I agree that it might be a drive letter problem. As best I can tell
the SATA/Vista is E: until I boot from it then it becomes C: and the
XP disk is D: You are correct that when XP was installed that disk was
C: to XP. I have tried reassigning the Vista boot drive letter with
Vistabootpro to E: but that did not work.
"douge" <douge_brown@yahoo.com> wrote in message
news:1187286753.577054.128380@z24g2000prh.googlegr oups.com...
> On Aug 16, 11:45 am, "Paul Randall" <paulr...@cableone.net> wrote:
>> douge didn't say, but I'm assuming that the original XP was installed on
>> drive C. The addition of the SATA card may have rearranged drive
>> letters.
>> Until things are set up such that the original XP drive/partition is
>> designated c:, I doubt that XP will be able to start or run properly.
>>
>> What do you think, Carey?
>>
>> -Paul Randall
>>
>
> Thanks for the replies. It's probably hopeless but I will continue my
> descent into hell.
>
> The first problem was that the Vista install put the bootmanager on
> the XP disk. I found this out when I removed the XP disk and the Vista
> disk would not boot alone. I then was able to "repair" the Vista disk
> with the Vista installation DVD and write a boot manager to that disk.

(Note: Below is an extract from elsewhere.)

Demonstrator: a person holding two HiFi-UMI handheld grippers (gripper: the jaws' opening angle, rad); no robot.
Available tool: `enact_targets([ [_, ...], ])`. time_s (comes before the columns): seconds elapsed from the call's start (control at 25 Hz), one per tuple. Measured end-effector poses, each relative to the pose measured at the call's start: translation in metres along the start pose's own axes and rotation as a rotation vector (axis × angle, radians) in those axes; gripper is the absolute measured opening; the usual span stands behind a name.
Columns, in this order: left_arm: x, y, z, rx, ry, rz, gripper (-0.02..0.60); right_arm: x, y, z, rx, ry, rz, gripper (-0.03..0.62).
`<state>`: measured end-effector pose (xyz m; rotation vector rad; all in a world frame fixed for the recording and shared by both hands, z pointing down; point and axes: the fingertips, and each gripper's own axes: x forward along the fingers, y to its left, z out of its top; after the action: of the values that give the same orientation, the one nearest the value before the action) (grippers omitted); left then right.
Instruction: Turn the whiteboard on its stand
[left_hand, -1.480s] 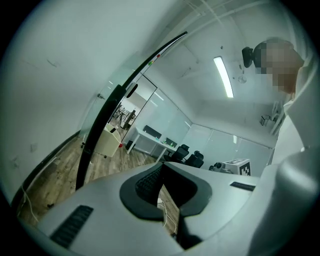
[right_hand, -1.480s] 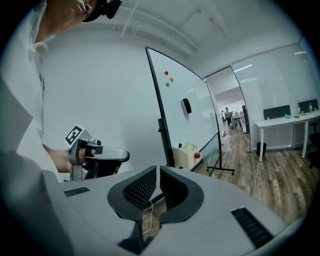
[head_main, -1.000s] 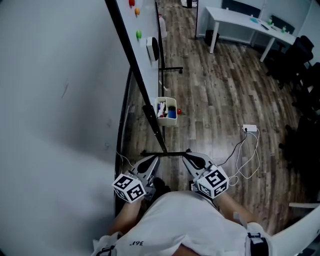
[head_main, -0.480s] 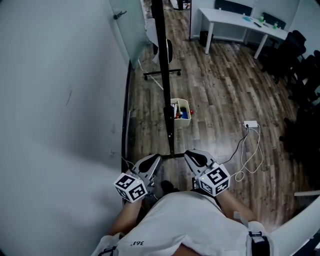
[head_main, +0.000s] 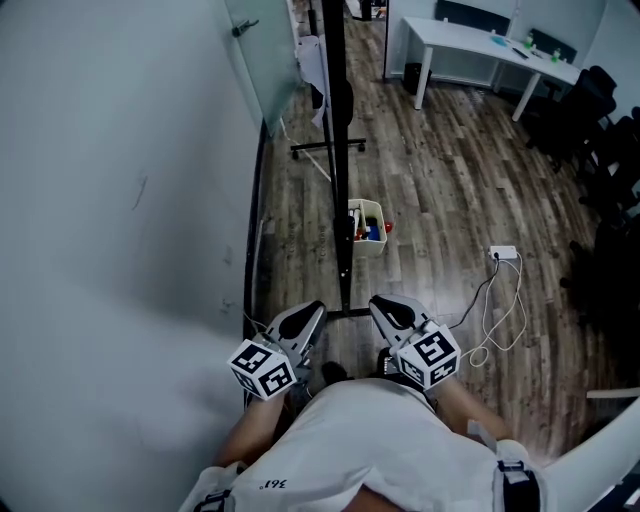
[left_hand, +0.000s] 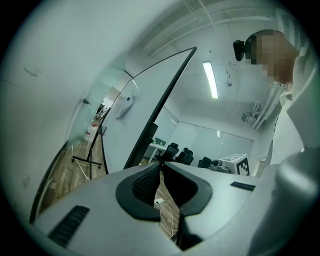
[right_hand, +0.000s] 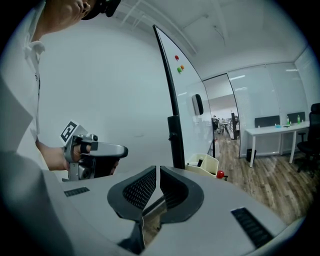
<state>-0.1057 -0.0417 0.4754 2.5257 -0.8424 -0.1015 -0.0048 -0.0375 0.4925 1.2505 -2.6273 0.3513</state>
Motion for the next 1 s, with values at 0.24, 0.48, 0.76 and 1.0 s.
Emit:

> Very odd as of course you specify during the Vista install what disk
> to use!
>
> Then I disconnected the SATA card to disable the Vista disk and put
> the XP disk back in. Black screen and then XP installation disk gets
> stuck at the "Setup is inspecting your computer's hardware ...". This
> disk worked fine 2 days ago. I fool around with swapping video cards,
> NICs, etc. nothing helps. I put it into another computer, am able to
> do a fixboot from Recovery and it boots fine in the other computer. It
> still does not work in the original computer until I reset the BIOS to
> defaults. So at least that problem was solved.
>
> Now that I have a Vista disk with its own bootmanager, an XP disk that
> BIOS recognizes, and Vistabootpro I should be ok but no. If I boot
> with the XP disk in it always checks that disk for the bootmanager and
> is obviously not checking the Vista disk for a bootmanager. If I add a
> bootloader to the XP disk once again it will boot Vista but not XP as
> there is no ntldr now on that disk. If I disconnect the XP disk it
> will boot Vista from the bootmanager on the Vista disk.
>
> I also now have the complication of restoring XP permissions to her
> user directory as I used takeown from Vista to be able to copy My
> Documents, etc. This has also been a nightmare and a Restore has made
> it worse. But that's a seperate issue.
>
> I agree that it might be a drive letter problem. As best I can tell
> the SATA/Vista is E: until I boot from it then it becomes C: and the
> XP disk is D: You are correct that when XP was installed that disk was
> C: to XP. I have tried reassigning the Vista boot drive letter with
> Vistabootpro to E: but that did not work.
The next time you are on an XP system, run Regedit. Search for c:\, or
whatever drive XP is on. I think you will find hundreds of hardwired paths
that will fail if those resources are not in the place that the registry
says they are.
I once tried setting up a hard drive with four primary partitions. My
intent was to install WXP to one partition and then use Norton Ghost to copy
the partition image to each of the other partitions, which worked fine. I
also set up a way to boot up with my choice of which partition would be
active and would hide all of the other partitions. Bootup on all but the
first partition was faulty -- one reason being that the boot.ini file on all
partitions had entries that pointed to the first partition, which would only
be available (unhidden) when it was the partitions I was booting from.